The records:
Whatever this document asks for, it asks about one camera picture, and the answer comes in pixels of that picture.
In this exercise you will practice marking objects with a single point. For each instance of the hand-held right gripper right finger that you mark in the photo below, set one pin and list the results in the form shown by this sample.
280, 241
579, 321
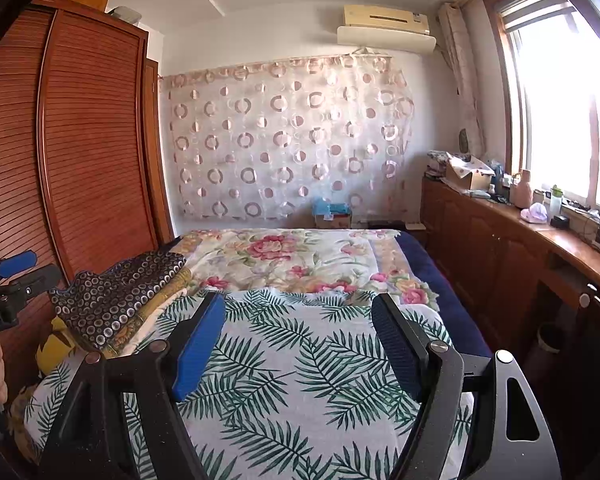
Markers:
397, 345

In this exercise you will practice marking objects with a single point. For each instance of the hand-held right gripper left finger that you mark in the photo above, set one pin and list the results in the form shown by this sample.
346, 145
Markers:
197, 350

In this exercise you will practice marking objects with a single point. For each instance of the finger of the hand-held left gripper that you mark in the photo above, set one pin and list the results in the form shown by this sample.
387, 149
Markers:
15, 264
37, 280

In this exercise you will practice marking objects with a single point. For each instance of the navy circle-patterned blouse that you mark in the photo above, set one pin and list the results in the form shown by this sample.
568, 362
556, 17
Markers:
115, 295

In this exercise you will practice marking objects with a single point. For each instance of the yellow patterned pillow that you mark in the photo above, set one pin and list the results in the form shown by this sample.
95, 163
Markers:
55, 347

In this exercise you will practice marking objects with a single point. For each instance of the navy plush blanket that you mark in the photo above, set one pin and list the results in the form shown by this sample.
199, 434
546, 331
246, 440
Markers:
445, 285

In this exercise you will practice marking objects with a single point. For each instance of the long wooden cabinet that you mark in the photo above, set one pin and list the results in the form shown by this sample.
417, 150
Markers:
485, 250

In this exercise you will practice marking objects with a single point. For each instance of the cardboard box with blue tissue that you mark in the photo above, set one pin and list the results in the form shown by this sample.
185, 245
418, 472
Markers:
332, 216

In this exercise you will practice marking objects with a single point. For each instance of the wooden slatted wardrobe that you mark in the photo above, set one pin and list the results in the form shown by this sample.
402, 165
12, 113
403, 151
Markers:
90, 135

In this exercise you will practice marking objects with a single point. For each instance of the round waste bin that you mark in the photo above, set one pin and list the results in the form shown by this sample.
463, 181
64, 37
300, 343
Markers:
548, 340

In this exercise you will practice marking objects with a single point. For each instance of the open cardboard box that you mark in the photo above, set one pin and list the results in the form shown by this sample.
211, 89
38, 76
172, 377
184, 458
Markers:
470, 177

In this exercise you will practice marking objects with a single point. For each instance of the small patterned box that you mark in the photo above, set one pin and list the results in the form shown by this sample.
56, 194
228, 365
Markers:
437, 164

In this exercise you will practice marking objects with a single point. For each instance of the pink plastic bag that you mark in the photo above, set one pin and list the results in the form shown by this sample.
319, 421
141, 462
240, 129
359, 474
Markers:
535, 214

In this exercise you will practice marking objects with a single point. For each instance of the pink bottle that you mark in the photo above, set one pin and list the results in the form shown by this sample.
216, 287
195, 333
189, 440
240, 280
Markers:
521, 191

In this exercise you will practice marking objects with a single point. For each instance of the small black box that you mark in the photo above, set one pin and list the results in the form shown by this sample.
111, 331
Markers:
560, 222

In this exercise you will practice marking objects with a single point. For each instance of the green capped clear bottle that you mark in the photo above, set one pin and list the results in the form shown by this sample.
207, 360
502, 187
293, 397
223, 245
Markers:
556, 202

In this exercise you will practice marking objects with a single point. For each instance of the pink circle-patterned sheer cloth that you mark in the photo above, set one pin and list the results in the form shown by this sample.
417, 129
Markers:
285, 140

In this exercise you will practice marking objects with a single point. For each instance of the grey box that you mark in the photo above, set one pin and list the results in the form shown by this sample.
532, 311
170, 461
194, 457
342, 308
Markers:
126, 15

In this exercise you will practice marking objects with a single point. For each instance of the gathered beige window curtain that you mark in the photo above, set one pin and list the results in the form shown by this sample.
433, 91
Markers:
462, 80

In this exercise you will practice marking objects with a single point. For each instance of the wooden framed window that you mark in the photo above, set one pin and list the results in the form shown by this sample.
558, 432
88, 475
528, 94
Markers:
560, 110

Instructions for the task:
Pictures are not part of the copy; reproduce everything else in the records exactly.

Answer to this exercise:
Whatever this document asks for, it asks about one camera picture, and the answer comes in pixels of that picture.
In this exercise you will practice marking objects with a single point. For each instance of the hand-held right gripper right finger that you mark in the photo below, set one pin and list the results in the form shown by this sample.
280, 241
579, 321
Markers:
397, 345

In this exercise you will practice marking objects with a single point. For each instance of the hand-held right gripper left finger that you mark in the photo above, set one pin and list the results in the form shown by this sample.
346, 145
Markers:
197, 350

In this exercise you will practice marking objects with a single point. For each instance of the finger of the hand-held left gripper that you mark in the photo above, set one pin and list the results in the form shown by this sample.
387, 149
Markers:
15, 264
37, 280

In this exercise you will practice marking objects with a single point. For each instance of the navy circle-patterned blouse that you mark in the photo above, set one pin and list the results in the form shown by this sample.
568, 362
556, 17
Markers:
115, 295

In this exercise you will practice marking objects with a single point. For each instance of the yellow patterned pillow that you mark in the photo above, set one pin and list the results in the form shown by this sample.
95, 163
Markers:
55, 347

In this exercise you will practice marking objects with a single point. For each instance of the navy plush blanket that you mark in the photo above, set one pin and list the results in the form shown by this sample.
199, 434
546, 331
246, 440
Markers:
445, 285

In this exercise you will practice marking objects with a single point. For each instance of the long wooden cabinet that you mark in the photo above, set one pin and list the results in the form shown by this sample.
417, 150
Markers:
485, 250

In this exercise you will practice marking objects with a single point. For each instance of the cardboard box with blue tissue that you mark in the photo above, set one pin and list the results in the form shown by this sample.
185, 245
418, 472
Markers:
332, 216

In this exercise you will practice marking objects with a single point. For each instance of the wooden slatted wardrobe that you mark in the photo above, set one pin and list the results in the form shown by this sample.
402, 165
12, 113
403, 151
Markers:
90, 135

In this exercise you will practice marking objects with a single point. For each instance of the round waste bin that you mark in the photo above, set one pin and list the results in the form shown by this sample.
463, 181
64, 37
300, 343
Markers:
548, 340

In this exercise you will practice marking objects with a single point. For each instance of the open cardboard box that you mark in the photo above, set one pin and list the results in the form shown by this sample.
211, 89
38, 76
172, 377
184, 458
Markers:
470, 177

In this exercise you will practice marking objects with a single point. For each instance of the small patterned box that you mark in the photo above, set one pin and list the results in the form shown by this sample.
56, 194
228, 365
Markers:
437, 164

In this exercise you will practice marking objects with a single point. For each instance of the pink plastic bag that you mark in the photo above, set one pin and list the results in the form shown by this sample.
319, 421
141, 462
240, 129
359, 474
Markers:
535, 214

In this exercise you will practice marking objects with a single point. For each instance of the pink bottle that you mark in the photo above, set one pin and list the results in the form shown by this sample.
216, 287
195, 333
189, 440
240, 280
Markers:
521, 191

In this exercise you will practice marking objects with a single point. For each instance of the small black box that you mark in the photo above, set one pin and list the results in the form shown by this sample.
111, 331
Markers:
560, 222

In this exercise you will practice marking objects with a single point. For each instance of the green capped clear bottle that you mark in the photo above, set one pin and list the results in the form shown by this sample.
207, 360
502, 187
293, 397
223, 245
Markers:
556, 202

In this exercise you will practice marking objects with a single point. For each instance of the pink circle-patterned sheer cloth that you mark in the photo above, set one pin and list the results in the form shown by this sample.
417, 129
Markers:
285, 140

In this exercise you will practice marking objects with a single point. For each instance of the grey box that you mark in the photo above, set one pin and list the results in the form shown by this sample.
532, 311
170, 461
194, 457
342, 308
Markers:
126, 15

In this exercise you will practice marking objects with a single point. For each instance of the gathered beige window curtain that you mark in the photo above, set one pin and list the results in the form shown by this sample.
433, 91
Markers:
462, 80

In this exercise you will practice marking objects with a single point. For each instance of the wooden framed window that you mark in the photo above, set one pin and list the results in the form shown by this sample.
558, 432
88, 475
528, 94
Markers:
560, 110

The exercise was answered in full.